**Assignment**
The records should be copied out again with no alteration.
____
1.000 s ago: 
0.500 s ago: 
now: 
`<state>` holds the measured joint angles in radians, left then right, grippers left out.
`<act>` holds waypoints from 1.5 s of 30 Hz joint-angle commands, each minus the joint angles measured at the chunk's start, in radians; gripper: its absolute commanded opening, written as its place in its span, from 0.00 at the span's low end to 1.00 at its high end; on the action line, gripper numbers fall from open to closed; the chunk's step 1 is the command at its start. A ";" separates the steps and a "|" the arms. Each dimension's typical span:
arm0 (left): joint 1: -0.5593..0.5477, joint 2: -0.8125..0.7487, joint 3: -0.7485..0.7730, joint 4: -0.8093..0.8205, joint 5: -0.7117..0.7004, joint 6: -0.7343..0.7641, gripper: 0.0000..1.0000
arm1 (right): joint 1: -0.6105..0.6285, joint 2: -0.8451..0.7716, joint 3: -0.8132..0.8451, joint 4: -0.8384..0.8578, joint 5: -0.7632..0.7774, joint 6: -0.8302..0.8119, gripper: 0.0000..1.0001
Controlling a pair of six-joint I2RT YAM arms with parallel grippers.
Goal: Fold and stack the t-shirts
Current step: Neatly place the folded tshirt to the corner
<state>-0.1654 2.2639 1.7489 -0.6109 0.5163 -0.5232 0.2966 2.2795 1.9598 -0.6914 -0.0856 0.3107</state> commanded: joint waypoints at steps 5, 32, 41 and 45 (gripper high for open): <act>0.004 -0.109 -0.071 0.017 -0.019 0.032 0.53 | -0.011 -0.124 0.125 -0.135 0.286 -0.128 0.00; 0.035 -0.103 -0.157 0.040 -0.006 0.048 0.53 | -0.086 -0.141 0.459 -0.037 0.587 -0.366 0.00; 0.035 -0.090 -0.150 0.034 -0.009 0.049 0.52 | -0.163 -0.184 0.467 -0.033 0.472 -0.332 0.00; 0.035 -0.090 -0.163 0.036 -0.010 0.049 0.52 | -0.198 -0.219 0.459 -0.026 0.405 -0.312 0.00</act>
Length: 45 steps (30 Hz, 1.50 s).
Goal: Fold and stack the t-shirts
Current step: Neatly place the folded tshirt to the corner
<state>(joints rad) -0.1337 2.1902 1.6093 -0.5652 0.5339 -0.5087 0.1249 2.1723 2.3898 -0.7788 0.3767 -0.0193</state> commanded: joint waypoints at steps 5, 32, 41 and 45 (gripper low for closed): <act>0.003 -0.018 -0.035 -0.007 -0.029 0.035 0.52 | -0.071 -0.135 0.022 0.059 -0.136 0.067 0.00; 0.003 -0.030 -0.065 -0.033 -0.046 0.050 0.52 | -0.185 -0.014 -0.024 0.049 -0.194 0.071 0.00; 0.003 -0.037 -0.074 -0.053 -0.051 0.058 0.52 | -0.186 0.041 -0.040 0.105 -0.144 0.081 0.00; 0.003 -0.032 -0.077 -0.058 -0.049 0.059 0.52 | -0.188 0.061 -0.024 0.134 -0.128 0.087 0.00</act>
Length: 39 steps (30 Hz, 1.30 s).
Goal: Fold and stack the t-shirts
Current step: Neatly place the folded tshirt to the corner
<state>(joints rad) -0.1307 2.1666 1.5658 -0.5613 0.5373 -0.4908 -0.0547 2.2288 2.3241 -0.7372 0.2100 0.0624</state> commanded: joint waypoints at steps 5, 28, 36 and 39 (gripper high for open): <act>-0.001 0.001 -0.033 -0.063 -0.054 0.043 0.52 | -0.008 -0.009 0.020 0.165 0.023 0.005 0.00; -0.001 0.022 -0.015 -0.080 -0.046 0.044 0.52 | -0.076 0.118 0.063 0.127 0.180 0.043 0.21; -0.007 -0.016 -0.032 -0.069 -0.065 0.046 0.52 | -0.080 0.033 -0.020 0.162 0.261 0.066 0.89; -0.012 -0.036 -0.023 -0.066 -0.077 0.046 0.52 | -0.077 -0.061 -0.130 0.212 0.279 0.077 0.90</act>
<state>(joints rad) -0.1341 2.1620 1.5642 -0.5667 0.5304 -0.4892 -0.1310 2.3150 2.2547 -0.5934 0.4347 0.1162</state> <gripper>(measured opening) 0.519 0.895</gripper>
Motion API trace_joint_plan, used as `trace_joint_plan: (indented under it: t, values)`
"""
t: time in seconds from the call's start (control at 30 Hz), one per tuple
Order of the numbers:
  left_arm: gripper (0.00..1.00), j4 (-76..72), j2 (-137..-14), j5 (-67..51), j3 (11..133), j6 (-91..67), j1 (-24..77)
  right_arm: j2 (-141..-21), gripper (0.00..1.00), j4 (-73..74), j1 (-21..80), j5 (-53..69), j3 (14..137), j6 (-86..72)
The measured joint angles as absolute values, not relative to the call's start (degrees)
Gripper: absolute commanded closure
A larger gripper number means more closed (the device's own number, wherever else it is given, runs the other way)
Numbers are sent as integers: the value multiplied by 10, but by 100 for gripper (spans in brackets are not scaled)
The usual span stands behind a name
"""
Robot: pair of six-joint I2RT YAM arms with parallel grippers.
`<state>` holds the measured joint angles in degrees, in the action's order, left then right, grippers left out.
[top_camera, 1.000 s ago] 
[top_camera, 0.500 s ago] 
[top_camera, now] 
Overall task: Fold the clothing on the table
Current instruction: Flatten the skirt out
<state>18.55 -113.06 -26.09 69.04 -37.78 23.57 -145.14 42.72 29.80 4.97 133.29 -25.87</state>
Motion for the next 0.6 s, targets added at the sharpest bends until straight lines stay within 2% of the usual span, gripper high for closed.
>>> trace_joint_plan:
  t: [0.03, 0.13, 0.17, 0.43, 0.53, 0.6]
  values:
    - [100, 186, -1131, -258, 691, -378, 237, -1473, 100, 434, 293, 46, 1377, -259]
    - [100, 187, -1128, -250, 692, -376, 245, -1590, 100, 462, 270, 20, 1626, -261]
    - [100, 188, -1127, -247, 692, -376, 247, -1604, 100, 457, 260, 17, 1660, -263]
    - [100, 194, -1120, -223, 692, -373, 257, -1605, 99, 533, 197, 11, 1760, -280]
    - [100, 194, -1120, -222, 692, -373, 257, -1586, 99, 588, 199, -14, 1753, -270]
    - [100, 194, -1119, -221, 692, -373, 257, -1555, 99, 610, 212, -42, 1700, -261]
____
**Task answer**
1.000 s ago: 
0.500 s ago: 
now: 
`<state>` holds the measured joint angles in radians, left then right, grippers left out.
`<act>` holds waypoints from 1.5 s of 30 Hz joint-angle commands, each minus the joint angles measured at the chunk's start, in radians; gripper: its absolute commanded opening, written as its place in its span, from 0.00 at the span's low end to 1.00 at its high end; on the action line, gripper numbers fall from open to closed; the chunk's step 1 is the command at its start. A ";" separates the steps and a "|" the arms. Each dimension's typical span:
arm0 (left): joint 1: -0.5593..0.5477, joint 2: -0.8125..0.7487, joint 3: -0.7485..0.7730, joint 4: -0.8093..0.8205, joint 5: -0.7117..0.7004, joint 6: -0.7343..0.7641, gripper: 0.0000..1.0000
arm1 (right): joint 1: -0.6105..0.6285, joint 2: -0.8451..0.7716, joint 3: -0.8132..0.8451, joint 4: -0.8384..0.8578, joint 5: -0.7632..0.7774, joint 6: -0.8302..0.8119, gripper: 0.0000..1.0001
Controlling a pair of six-joint I2RT YAM arms with parallel grippers.
Goal: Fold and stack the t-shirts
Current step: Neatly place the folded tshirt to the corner
<state>-0.1654 2.2639 1.7489 -0.6109 0.5163 -0.5232 0.2966 2.2795 1.9598 -0.6914 -0.0856 0.3107</state> commanded: joint waypoints at steps 5, 32, 41 and 45 (gripper high for open): <act>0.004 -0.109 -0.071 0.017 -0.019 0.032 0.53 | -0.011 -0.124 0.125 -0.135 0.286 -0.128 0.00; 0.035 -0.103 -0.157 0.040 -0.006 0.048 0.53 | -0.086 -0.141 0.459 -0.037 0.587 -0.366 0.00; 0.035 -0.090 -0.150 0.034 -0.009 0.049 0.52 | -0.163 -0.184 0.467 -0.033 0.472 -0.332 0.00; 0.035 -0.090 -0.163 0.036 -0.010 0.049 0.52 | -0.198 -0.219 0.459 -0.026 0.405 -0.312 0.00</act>
Length: 45 steps (30 Hz, 1.50 s).
Goal: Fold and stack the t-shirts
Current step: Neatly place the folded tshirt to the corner
<state>(joints rad) -0.1337 2.1902 1.6093 -0.5652 0.5339 -0.5087 0.1249 2.1723 2.3898 -0.7788 0.3767 -0.0193</state> commanded: joint waypoints at steps 5, 32, 41 and 45 (gripper low for closed): <act>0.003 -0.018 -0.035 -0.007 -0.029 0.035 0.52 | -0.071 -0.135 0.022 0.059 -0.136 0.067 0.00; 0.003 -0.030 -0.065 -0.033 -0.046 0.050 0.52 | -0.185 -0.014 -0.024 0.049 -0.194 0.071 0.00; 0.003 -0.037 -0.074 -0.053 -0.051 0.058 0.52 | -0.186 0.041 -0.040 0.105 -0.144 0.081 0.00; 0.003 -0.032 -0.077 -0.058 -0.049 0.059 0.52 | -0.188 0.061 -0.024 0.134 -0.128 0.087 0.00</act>
Length: 39 steps (30 Hz, 1.30 s).
Goal: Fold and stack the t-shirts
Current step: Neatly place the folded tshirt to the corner
<state>(joints rad) -0.1307 2.1666 1.5658 -0.5613 0.5373 -0.4908 -0.0547 2.2288 2.3241 -0.7372 0.2100 0.0624</state> commanded: joint waypoints at steps 5, 28, 36 and 39 (gripper high for open): <act>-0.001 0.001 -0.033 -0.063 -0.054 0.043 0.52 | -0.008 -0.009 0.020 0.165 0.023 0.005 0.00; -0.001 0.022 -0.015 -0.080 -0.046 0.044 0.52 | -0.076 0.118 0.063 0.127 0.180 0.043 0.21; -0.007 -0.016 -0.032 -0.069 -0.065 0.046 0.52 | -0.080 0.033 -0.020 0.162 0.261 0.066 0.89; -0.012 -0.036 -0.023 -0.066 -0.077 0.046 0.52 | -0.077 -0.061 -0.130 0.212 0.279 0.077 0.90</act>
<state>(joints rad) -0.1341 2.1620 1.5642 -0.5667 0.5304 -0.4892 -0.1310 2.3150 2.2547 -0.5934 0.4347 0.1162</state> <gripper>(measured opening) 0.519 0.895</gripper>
Motion API trace_joint_plan, used as `trace_joint_plan: (indented under it: t, values)`
"""
t: time in seconds from the call's start (control at 30 Hz), one per tuple
Order of the numbers:
  left_arm: gripper (0.00..1.00), j4 (-76..72), j2 (-137..-14), j5 (-67..51), j3 (11..133), j6 (-91..67), j1 (-24..77)
  right_arm: j2 (-141..-21), gripper (0.00..1.00), j4 (-73..74), j1 (-21..80), j5 (-53..69), j3 (14..137), j6 (-86..72)
The measured joint angles as absolute values, not relative to the call's start (degrees)
Gripper: absolute commanded closure
A larger gripper number means more closed (the device's own number, wherever else it is given, runs the other way)
Numbers are sent as integers: the value multiplied by 10, but by 100 for gripper (spans in brackets are not scaled)
The usual span stands behind a name
"""
Robot: pair of six-joint I2RT YAM arms with parallel grippers.
`<state>` holds the measured joint angles in degrees, in the action's order, left then right, grippers left out.
[top_camera, 1.000 s ago] 
[top_camera, 0.500 s ago] 
[top_camera, now] 
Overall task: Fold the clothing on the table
Current instruction: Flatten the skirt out
<state>18.55 -113.06 -26.09 69.04 -37.78 23.57 -145.14 42.72 29.80 4.97 133.29 -25.87</state>
Motion for the next 0.6 s, targets added at the sharpest bends until straight lines stay within 2% of the usual span, gripper high for closed.
>>> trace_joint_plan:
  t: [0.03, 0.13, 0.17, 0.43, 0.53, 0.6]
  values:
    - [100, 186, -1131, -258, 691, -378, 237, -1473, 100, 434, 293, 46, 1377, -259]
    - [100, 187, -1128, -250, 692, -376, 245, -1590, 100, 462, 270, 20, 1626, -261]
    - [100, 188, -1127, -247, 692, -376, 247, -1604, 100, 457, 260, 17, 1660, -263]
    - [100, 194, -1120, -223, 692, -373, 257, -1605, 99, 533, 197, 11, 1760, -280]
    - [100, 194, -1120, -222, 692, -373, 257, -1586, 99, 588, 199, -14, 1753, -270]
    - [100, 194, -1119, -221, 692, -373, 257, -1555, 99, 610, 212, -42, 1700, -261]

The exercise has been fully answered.